By Tasos Dasopoulos
Eurozone finance ministers agreed yesterday to phase out support for European economies in the two years 2020-2021, after the common finding that the recovery of the Eurozone is faster than expected.
The President of the Eurogroup Mr. Pascal Donahue, gave the slogan in the standard interview after the council. He stressed that the measures taken to address the needs created by the pandemic were both timely and adequate. “We agreed to move from horizontal measures to even more targeted measures,” Donahiu concluded. The Italian commissioner in charge of economic affairs, Mr. Paolo Gentiloni, in his own position approached the issue with his own point of view: “We were waiting for an explosion of bankruptcy and unemployment at the end of the pandemic, which fortunately did not materialize” he added. The measures taken by the Member States have had the right effect and we must now move on to the post-Covid era, where the key issue is to ensure growth.
The message had been sent unofficially to the finance staff for some time. For this reason, in recent days, we have watched the key finance ministers reject calls for bold measures to address the consequences of the spread of the Omicron mutation. A highlight of last week was the exclusion by the Minister of Finance, Mr. Christos Staikouras, of the possibility left by the Minister of Development, Mr. Adonis Georgiadis, for the reduction of some VAT rates, in order to stop the wave of accuracy in food.

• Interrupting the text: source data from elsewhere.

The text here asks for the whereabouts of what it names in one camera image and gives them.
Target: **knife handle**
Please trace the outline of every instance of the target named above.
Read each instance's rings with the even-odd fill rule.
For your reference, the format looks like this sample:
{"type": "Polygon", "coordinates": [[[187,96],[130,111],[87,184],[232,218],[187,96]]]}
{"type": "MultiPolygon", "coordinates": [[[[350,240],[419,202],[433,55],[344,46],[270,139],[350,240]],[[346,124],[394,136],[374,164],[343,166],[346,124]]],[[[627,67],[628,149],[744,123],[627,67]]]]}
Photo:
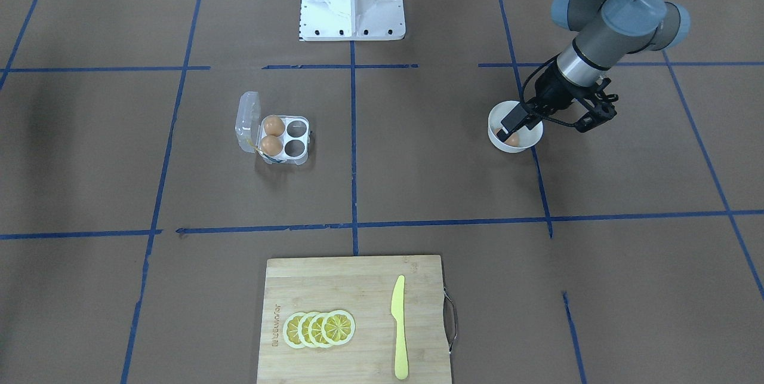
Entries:
{"type": "Polygon", "coordinates": [[[403,321],[398,321],[395,337],[395,377],[406,379],[409,376],[409,356],[406,352],[406,330],[403,321]]]}

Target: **cutting board handle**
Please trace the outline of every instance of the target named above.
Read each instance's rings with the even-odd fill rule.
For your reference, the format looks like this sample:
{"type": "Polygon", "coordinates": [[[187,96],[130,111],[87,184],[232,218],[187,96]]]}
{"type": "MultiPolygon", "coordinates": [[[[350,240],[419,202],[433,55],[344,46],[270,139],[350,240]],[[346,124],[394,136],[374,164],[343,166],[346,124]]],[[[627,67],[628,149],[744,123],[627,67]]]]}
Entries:
{"type": "Polygon", "coordinates": [[[456,338],[459,336],[459,319],[458,316],[456,316],[456,304],[451,299],[451,296],[448,295],[448,289],[446,286],[443,286],[443,297],[445,298],[443,300],[443,325],[445,327],[446,333],[445,333],[445,340],[448,341],[448,354],[451,354],[454,350],[454,343],[456,342],[456,338]],[[446,314],[446,307],[449,307],[451,310],[451,330],[453,330],[454,335],[452,337],[448,337],[448,324],[447,324],[447,314],[446,314]]]}

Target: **blue joint cap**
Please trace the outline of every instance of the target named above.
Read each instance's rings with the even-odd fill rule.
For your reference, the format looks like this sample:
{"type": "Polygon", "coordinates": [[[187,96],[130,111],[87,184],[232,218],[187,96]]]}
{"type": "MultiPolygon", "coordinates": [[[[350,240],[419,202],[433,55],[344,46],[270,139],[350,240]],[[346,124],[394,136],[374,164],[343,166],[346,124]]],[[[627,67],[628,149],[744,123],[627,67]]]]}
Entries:
{"type": "Polygon", "coordinates": [[[568,26],[568,5],[571,0],[553,0],[552,1],[552,21],[564,28],[570,30],[568,26]]]}
{"type": "Polygon", "coordinates": [[[687,11],[684,6],[679,5],[678,3],[671,4],[676,6],[677,10],[679,10],[679,31],[676,32],[674,41],[671,41],[671,44],[666,45],[666,48],[671,48],[674,45],[679,44],[680,42],[684,41],[685,38],[687,38],[687,35],[690,35],[690,12],[687,11]]]}
{"type": "Polygon", "coordinates": [[[655,31],[666,17],[663,0],[608,0],[601,9],[602,19],[624,36],[644,36],[655,31]]]}

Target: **metal handle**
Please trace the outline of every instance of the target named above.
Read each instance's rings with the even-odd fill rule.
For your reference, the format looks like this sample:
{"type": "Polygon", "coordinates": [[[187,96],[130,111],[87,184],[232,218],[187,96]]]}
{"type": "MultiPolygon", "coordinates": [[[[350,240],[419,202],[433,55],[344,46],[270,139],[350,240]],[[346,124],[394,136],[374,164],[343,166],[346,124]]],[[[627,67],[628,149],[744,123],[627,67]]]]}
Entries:
{"type": "Polygon", "coordinates": [[[454,301],[451,300],[451,296],[448,296],[448,290],[445,288],[445,286],[443,286],[443,296],[445,296],[445,300],[448,300],[448,303],[451,304],[451,315],[454,318],[454,335],[451,340],[448,340],[448,335],[445,336],[445,340],[448,341],[448,354],[451,354],[454,349],[456,338],[459,336],[459,319],[456,316],[456,305],[454,301]]]}

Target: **robotic arm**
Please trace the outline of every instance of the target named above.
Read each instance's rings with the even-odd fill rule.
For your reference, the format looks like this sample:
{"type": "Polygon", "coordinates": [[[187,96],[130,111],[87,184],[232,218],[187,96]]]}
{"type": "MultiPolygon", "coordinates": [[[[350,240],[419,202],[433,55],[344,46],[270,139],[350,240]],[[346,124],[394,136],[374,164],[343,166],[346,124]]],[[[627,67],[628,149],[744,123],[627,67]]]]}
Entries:
{"type": "Polygon", "coordinates": [[[615,115],[617,95],[606,95],[611,83],[606,72],[626,54],[672,47],[687,36],[690,15],[680,5],[663,0],[554,0],[552,20],[578,35],[556,57],[548,60],[526,80],[546,67],[535,82],[535,96],[524,101],[501,121],[497,133],[505,142],[523,126],[541,120],[556,122],[584,133],[615,115]],[[587,109],[576,123],[551,118],[578,101],[587,109]]]}

The same goes for the € 80m additional package of support measures announced on Friday, which is due to be extended at the end of January compared to other, longer-term measures announced so far.
No to new “benefits”
Yesterday, a competent source of YPOIK was asked whether the possible new revision of growth for 2021 close to 8%, from 6.9% provided by the budget, will give room for new positive measures in the near future. The answer was just as categorical: “No, this will not happen because the economy is still in deficit. Even if it is a little smaller than we expected, there is no surplus from deficit.”
In the same logic, is the refusal of YPOIK to have a new extension of the regulation from 36 to 72 installments for the coronary debts. This despite the fact that the participation of taxpayers in the arrangement, with the deadline expiring on the 26th of the month, to be much less than enthusiastic.
Fiscal policy is now focused on reducing deficits and debt in order to meet the ambitious targets set in the 2022 budget. Indicatively, we can say that the primary deficit should be reduced from 7% of GDP in 2021 to 1, 4% of GDP at the end of the year. The better course of last year’s revenues combined with spending restraint and higher growth are expected to create a deficit of less than 7% of GDP for 2021, facilitating the achievement of the target for 2022 without leaving room for new benefits.
After all, the European Commission will soon issue fiscal policy guidelines for 2022 for all EU Member States. .
An additional reason for restraint is the fact that Greece implemented in the two years 2020-2021 a huge package of measures (the third largest within the Eurozone) with 77 support measures at a budget cost of 37.6 billion euros.